Decode regression
This is not a recent regression, and perhaps it won't be fixed for that reason, but I thought I'd file it anyway.
I maintain Go bindings for this library, and by sheer luck I had benchmarks when I started. At some point I've noticed a regression in decoding, but only now got around to investigating it. Long story short, I've bisected this repo and root caused it to this PR. Below is a benchmark used to find it.
Regression details:
decode time: [3.9277 µs 3.9409 µs 3.9558 µs]
change: [+241.37% +242.64% +244.06%] (p = 0.00 < 0.05)
Performance has regressed.
While decode is pretty fast (order of microseconds), +240% slowdown is fairly big and I wonder if we can gain back that performance.
Benchmark code (tokenizers/benches/decode_benchmark.rs):
use criterion::{black_box, criterion_group, criterion_main, Criterion};
use tokenizers::tokenizer::Tokenizer;
fn decode(tokenizer:&Tokenizer, ids_slice: Vec<u32>, skip_special_tokens: bool) -> String {
tokenizer.decode(ids_slice, skip_special_tokens).expect("failed to decode input")
}
fn criterion_benchmark(c: &mut Criterion) {
let tokenizer = Tokenizer::from_file("./test/data/bert-base-uncased.json").expect("failed to create tokenizer");
c.bench_function("decode",
|b| b.iter(
|| decode(&tokenizer, black_box([2829, 4419, 14523, 2058, 1996, 13971, 3899].to_vec()), black_box(true))));
}
criterion_group!(benches, criterion_benchmark);
criterion_main!(benches);
Add this to Cargo.toml and run with cargo bench decode.
[[bench]]
name = "decode_benchmark"
harness = false
The tokenizer file is copied from here.
Ow wow, thanks a mile for the clear report! Yeah 240% is not really good! Okay, I'lll investigate but in the mean time if you have a PR with a fix, would be super good!

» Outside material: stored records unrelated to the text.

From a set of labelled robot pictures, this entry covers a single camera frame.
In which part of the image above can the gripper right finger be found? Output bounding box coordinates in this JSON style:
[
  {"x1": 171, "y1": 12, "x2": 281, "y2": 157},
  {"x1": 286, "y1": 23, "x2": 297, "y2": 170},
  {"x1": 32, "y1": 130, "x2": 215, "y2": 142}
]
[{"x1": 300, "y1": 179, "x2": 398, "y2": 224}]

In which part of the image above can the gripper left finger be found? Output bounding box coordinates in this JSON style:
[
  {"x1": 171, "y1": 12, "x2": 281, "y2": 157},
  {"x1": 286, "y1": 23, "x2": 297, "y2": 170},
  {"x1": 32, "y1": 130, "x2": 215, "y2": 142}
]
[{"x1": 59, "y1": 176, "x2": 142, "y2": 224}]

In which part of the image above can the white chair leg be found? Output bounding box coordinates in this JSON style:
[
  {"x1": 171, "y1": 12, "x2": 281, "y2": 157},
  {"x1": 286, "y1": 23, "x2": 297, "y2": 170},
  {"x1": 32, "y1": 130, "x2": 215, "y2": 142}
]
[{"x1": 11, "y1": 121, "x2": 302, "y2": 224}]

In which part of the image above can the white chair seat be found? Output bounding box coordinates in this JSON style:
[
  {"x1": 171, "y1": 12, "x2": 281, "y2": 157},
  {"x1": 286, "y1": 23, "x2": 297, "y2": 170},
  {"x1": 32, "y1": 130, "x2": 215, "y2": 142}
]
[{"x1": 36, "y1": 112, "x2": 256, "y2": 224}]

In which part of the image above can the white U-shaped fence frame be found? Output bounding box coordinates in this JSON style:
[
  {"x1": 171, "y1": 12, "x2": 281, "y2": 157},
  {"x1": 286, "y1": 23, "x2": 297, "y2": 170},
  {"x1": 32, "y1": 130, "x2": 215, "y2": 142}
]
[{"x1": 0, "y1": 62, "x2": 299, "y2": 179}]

I'll add this to benches! 🆙
I checked ou the commit you mention, had to create a custom branch to test: test-old-decode, cherry picked the test that I added in fast-decode-fix has just the benchmark, will post the results here!

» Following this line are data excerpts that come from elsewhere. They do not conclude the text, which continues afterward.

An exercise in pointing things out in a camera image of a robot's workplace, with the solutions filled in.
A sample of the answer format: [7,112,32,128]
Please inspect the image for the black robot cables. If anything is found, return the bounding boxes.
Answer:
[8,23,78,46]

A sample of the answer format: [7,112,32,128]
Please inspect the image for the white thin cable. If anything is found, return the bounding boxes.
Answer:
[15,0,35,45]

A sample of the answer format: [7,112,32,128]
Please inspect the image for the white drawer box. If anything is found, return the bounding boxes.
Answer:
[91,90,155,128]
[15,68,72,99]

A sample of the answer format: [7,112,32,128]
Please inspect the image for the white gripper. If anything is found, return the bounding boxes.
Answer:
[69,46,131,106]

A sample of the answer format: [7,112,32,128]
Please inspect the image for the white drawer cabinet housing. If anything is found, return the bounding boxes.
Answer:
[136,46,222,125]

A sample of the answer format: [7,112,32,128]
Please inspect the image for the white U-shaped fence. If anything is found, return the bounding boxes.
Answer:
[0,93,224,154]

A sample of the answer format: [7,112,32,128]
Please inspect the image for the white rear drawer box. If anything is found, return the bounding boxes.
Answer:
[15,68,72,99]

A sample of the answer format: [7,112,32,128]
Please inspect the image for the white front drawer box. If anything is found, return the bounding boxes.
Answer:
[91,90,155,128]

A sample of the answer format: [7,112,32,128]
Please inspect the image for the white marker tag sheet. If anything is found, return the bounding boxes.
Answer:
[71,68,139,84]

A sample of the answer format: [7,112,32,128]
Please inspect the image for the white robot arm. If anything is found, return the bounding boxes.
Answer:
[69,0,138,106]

for now seems like the issue was fixed in between
you mean you don't see a regression at head? I just synced up to confirm performance drop. Don't look at change % as that seems to report changes since last run of the benchmark, just compare absolute values, e.g. here is what I got on two consecutive runs on head:
decode time: [3.8542 µs 3.8795 µs 3.9159 µs]
change: [+234.61% +236.83% +240.08%] (p = 0.00 < 0.05)
Performance has regressed.
decode time: [3.7643 µs 3.7762 µs 3.7891 µs]
change: [-3.8222% -2.8277% -2.1576%] (p = 0.00 < 0.05)
Performance has improved.
I'll check again! I was getting 630ns for both branches but let me make sure of that!
oh, i just checked test-old-code branch, and it contains the commit (#938) that introduced the regression. You want to branch one commit earlier than that :)
Yeah I cherry picked it I think, to run before / after I'll checka gain
Since encode perf was improved in 0.20 release, any plans to look at this?
Yep for sure 😉 Ad you've seen was more focused on encode but will pick this back up
@ArthurZucker any updates? :)
@ArthurZucker
You were not able to reproduce the regression because the tokenizer in the test-old-code branch is missing a decoder and is not the original one supplied in this issue. I can reproduce the slowdown, but short of changing the API to one maybe based on iterators, it doesn't seem like there is a simple fix. The decoder API changed to one returning a Vec<String> instead of String so some regression is expected.
With the changes from #1707 the regression is a bit lower, +210%.
Yep, sorry I don't really have much BW to go back to this now! Super sorry for not answering sooner. Again, if anyone wants to have a look, would help!